I thought, "Maybe it's Arizona...this never happened in Ohio." I finally went to a doctor and pointed out the pattern. She was compassionate and stymied. For the next three winters I worked with doctors and naturopaths trying to figure it out. The GI doctor blew me off when the upper lower GI showed nothing. I tried benthozyne, gluten free, dairy free, coffee free, gluten/dairy/coffee free at the same time. Was tested for all kinds of parasites, Celiac, etc. I tried several different probiotics. It was tricky because i couldn't tell if treatment/diet was working or if it was just the winter gut going away like it always did around March.

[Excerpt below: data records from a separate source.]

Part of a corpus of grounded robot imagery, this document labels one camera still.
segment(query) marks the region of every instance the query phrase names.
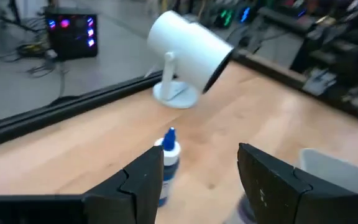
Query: rgb lights
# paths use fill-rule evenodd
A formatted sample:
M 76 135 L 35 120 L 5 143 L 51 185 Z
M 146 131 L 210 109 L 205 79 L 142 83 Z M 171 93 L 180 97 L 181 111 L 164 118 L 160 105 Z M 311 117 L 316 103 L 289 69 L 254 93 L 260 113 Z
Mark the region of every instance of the rgb lights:
M 93 19 L 92 18 L 88 18 L 87 22 L 88 22 L 88 26 L 93 26 Z
M 67 28 L 70 25 L 70 21 L 68 19 L 64 19 L 60 22 L 60 26 L 62 28 Z
M 49 27 L 50 27 L 51 29 L 54 29 L 54 28 L 56 27 L 56 23 L 55 23 L 55 21 L 53 21 L 53 20 L 49 20 L 49 21 L 48 21 L 48 24 L 49 24 Z
M 303 10 L 303 11 L 301 11 L 301 12 L 298 14 L 298 17 L 303 16 L 303 15 L 305 14 L 305 12 L 306 12 L 306 9 L 305 9 L 305 10 Z
M 93 39 L 89 39 L 88 40 L 88 46 L 92 47 L 94 45 L 94 40 Z
M 221 13 L 221 18 L 224 19 L 224 27 L 227 27 L 230 22 L 232 21 L 232 17 L 233 17 L 234 11 L 233 10 L 223 10 Z
M 248 18 L 248 14 L 249 14 L 249 7 L 246 8 L 246 9 L 244 10 L 244 12 L 242 13 L 240 22 L 245 22 L 246 19 Z
M 88 29 L 88 37 L 92 37 L 93 33 L 93 29 Z

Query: glue bottle
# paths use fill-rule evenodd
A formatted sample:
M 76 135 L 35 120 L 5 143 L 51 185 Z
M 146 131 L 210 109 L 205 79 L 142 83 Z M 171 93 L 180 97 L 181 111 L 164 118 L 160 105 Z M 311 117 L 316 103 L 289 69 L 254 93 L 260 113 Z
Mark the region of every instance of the glue bottle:
M 158 201 L 159 207 L 167 202 L 173 177 L 179 166 L 180 145 L 175 139 L 175 129 L 170 128 L 164 138 L 160 138 L 154 144 L 154 146 L 162 145 L 164 151 L 164 172 L 160 200 Z

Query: green light
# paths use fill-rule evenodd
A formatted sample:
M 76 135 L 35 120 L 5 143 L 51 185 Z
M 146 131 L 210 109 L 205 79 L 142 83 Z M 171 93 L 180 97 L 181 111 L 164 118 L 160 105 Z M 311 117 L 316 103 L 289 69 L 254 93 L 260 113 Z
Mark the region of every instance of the green light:
M 227 13 L 227 10 L 223 10 L 223 12 L 221 13 L 221 17 L 223 18 Z
M 231 17 L 232 17 L 233 11 L 230 11 L 229 14 L 226 17 L 226 20 L 224 21 L 224 26 L 228 26 L 230 21 L 231 21 Z

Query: projector stand
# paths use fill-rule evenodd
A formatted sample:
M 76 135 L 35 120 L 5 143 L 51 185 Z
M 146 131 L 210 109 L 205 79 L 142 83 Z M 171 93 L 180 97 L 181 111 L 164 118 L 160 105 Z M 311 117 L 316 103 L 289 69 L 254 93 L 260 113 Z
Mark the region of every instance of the projector stand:
M 198 100 L 197 90 L 185 82 L 173 81 L 175 73 L 175 55 L 172 52 L 165 54 L 165 65 L 162 73 L 162 82 L 153 87 L 154 97 L 162 104 L 178 109 L 190 108 Z

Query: round base
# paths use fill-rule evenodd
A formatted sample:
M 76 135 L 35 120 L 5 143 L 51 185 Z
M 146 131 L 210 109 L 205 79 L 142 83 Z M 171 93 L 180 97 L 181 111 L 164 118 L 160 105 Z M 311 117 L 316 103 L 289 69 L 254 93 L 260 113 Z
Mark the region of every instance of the round base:
M 170 87 L 171 94 L 174 94 L 174 97 L 172 97 L 170 100 L 162 100 L 161 99 L 161 97 L 160 97 L 161 82 L 160 82 L 153 87 L 154 98 L 156 98 L 159 102 L 161 102 L 162 104 L 164 104 L 166 106 L 169 106 L 172 108 L 178 108 L 178 109 L 191 108 L 192 106 L 194 106 L 197 103 L 198 92 L 194 87 L 189 86 L 186 83 L 178 82 L 178 81 L 171 81 L 170 84 L 171 84 L 171 87 Z M 186 85 L 187 88 L 180 91 L 181 89 L 183 89 L 183 85 Z

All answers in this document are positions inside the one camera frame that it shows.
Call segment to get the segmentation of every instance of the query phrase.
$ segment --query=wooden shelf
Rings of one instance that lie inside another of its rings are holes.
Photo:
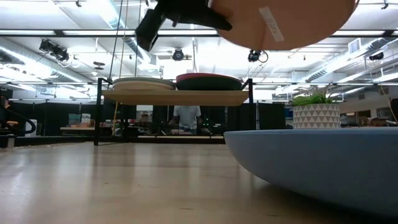
[[[125,105],[239,106],[248,91],[105,90],[103,96]]]

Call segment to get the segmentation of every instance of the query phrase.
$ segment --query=potted plant
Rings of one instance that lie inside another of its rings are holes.
[[[293,99],[295,129],[340,128],[340,108],[324,88],[313,86],[308,96]]]

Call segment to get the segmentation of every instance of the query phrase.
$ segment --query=person
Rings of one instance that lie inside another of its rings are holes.
[[[197,134],[198,124],[201,124],[199,106],[174,106],[173,119],[169,124],[178,124],[178,129]]]

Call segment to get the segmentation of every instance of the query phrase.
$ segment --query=ceiling
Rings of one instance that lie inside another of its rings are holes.
[[[106,12],[110,9],[100,2],[103,0],[80,1],[81,7],[77,7],[75,1],[72,0],[0,0],[0,14],[2,15],[0,27],[2,29],[110,29],[109,23],[106,22],[106,16],[108,16]],[[113,2],[116,6],[115,12],[119,13],[121,9],[121,17],[126,27],[135,29],[147,8],[144,1],[142,4],[137,0],[130,0],[128,3],[127,0]],[[398,0],[389,0],[389,3],[391,6],[382,10],[383,0],[361,0],[357,10],[342,29],[398,29],[398,7],[396,7]],[[177,27],[172,27],[172,23],[166,21],[162,29],[208,28],[190,24],[178,24]],[[0,37],[0,39],[11,41],[29,52],[51,60],[54,64],[58,63],[52,56],[44,55],[39,50],[43,38]],[[48,39],[54,44],[67,48],[70,57],[75,58],[67,63],[61,63],[63,67],[67,67],[64,73],[72,72],[74,76],[89,80],[108,77],[109,74],[112,78],[134,75],[161,77],[164,71],[158,69],[159,67],[165,69],[180,67],[185,72],[191,72],[194,70],[193,60],[174,62],[170,59],[172,52],[176,48],[181,48],[186,55],[193,55],[195,51],[198,72],[219,73],[238,78],[251,77],[255,82],[291,82],[294,74],[308,73],[328,63],[328,60],[346,51],[348,44],[354,40],[354,38],[327,38],[301,49],[267,52],[269,59],[266,63],[252,63],[248,62],[249,49],[234,45],[221,37],[196,37],[194,39],[162,37],[151,51],[158,57],[156,62],[158,68],[137,68],[136,65],[140,63],[137,62],[134,51],[128,45],[123,45],[122,39],[109,37],[98,40],[71,37]],[[397,53],[395,45],[389,46],[385,51],[391,58]],[[104,70],[95,70],[96,66],[93,62],[105,63]],[[344,73],[342,77],[345,77],[365,69],[364,60],[358,60],[335,72]],[[164,78],[174,78],[179,75],[173,72],[168,72],[167,77]]]

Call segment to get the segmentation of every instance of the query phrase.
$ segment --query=green plant
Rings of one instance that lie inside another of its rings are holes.
[[[326,87],[319,88],[318,86],[312,86],[308,91],[308,96],[297,96],[293,99],[293,106],[305,106],[319,103],[332,103],[333,100],[330,98],[329,92],[330,83]]]

This year I moved to Wyoming and crossed my fingers that some mysterious AZ allergen had caused it. Around Thanksgiving, I started getting the horrible stomach pain every time I ate and some diarrhea but not the kind that made it feel like my insides had been scraped out. The attack wasn't as severe as previous winters, but this time, it never quite went away. There's typically not pain any more but embarrassing gas and diarrhea multiple times a day.

Loparamide calms it a bit. DGL (licorice roots) helps a bit but not totally. When I went to the GI, I practically had to beg for a colonoscopy. In fact, he almost talked himself out of it even after I had convinced him that I had tried every other kind of diagnosis. "Gosh, you're too young to have a colonoscopy." (I'm 36...not that young.) I've now had a colonoscopy and endoscopy with both showed "a little inflammation" but nothing to speak of. I had to press the nurse when she called with the results to give me a "What's next" instruction.

I was surprised to see on this website that there is actually a process for diagnosing IBS. I always thought it was just the doctor's way of saying, "I dunno." I have been surprised how dismissive doctors, especially GI's have been of me. I don't have a polyp growing out my ass, so I guess it doesn't merit their time. I still haven't been diagnosed with IBS. A few physicians have thrown it around but never explained it. I got on this website because I am at my wits end and whether they diagnose me or not, something is wrong. Even the naturopath seemed to discourage me when I talked about doing some kind of elimination or more extreme diet than the gluten/dairy/coffee free. Not that I wanted to, and I sure wasn't going to if she didn't even think it was a good idea. I'm seeing a lot on this website about the FODMAP, so I may try that.

I am single and would very much like to be dating, but I realized the other day that the symptoms were a wall between me and the guy I was dating because I wouldn't "put my wall down" for fear he'd hear my storming stomach, hear me locked in the bathroom in the morning ... I wouldn't say it's ruling my life. Some folks have it much worse, but it is exhausting to live like this and it emotionally wears you down...and I am easily emotionally worn down anyway!


----------



## IBS & Surviving (Jun 24, 2014)

It certainly sounds like IBS! If there is some relief from elimination diet, my advise is to keep following that diet. That being said, you will probably still get symptoms. Flare-ups for me can be caused by stress, either physical or emotional. Sometimes flare ups happen and I'm not sure why. I will try to think of everything I have eaten or wondered if a restaurant messed up my specially ordered plain meat and veggies special. It's all part of IBS.

Seek a second opinion. It took me 20 years before my symptoms became very bad and I found a kind GI who diagnosed me. That alone helped relieve some of my stress.

Learn to laugh about it. And find a guy who can laugh about it too. Believe it or not, some guys think it is perfectly acceptable to spend lots of time in the bathroom  if you can be honest and laugh about how horrible it is, he will be there when you need to cry about how horrible it is.

You are not alone! Keep your chin up.


----------



## mk_ruah (Jul 10, 2014)

Thank you for this thoughtful reply!! Mostly I can laugh about it. The gas is harder to laugh about since it is uncomfortable but I'll keep trying to laugh at all of it.

I just went home for two weeks, and I am almost ALWAYS symptom free. It's always been a debate for me - does that mean it is stress and when I go on vacation it goes away? Or is there an allergen in my Western diet that flares it? All of the above probably.

Really, thank you. I have been happy to find a GP who knew of some great integrated medicine resources so that is helping. Also just good to have a doc that goes, "Yeah, I don't know everything, but I see you're miserable. Let's experiment. Whatever is going on, it's not normal." Wow...strange to find how few doctors are comfortable with that.


----------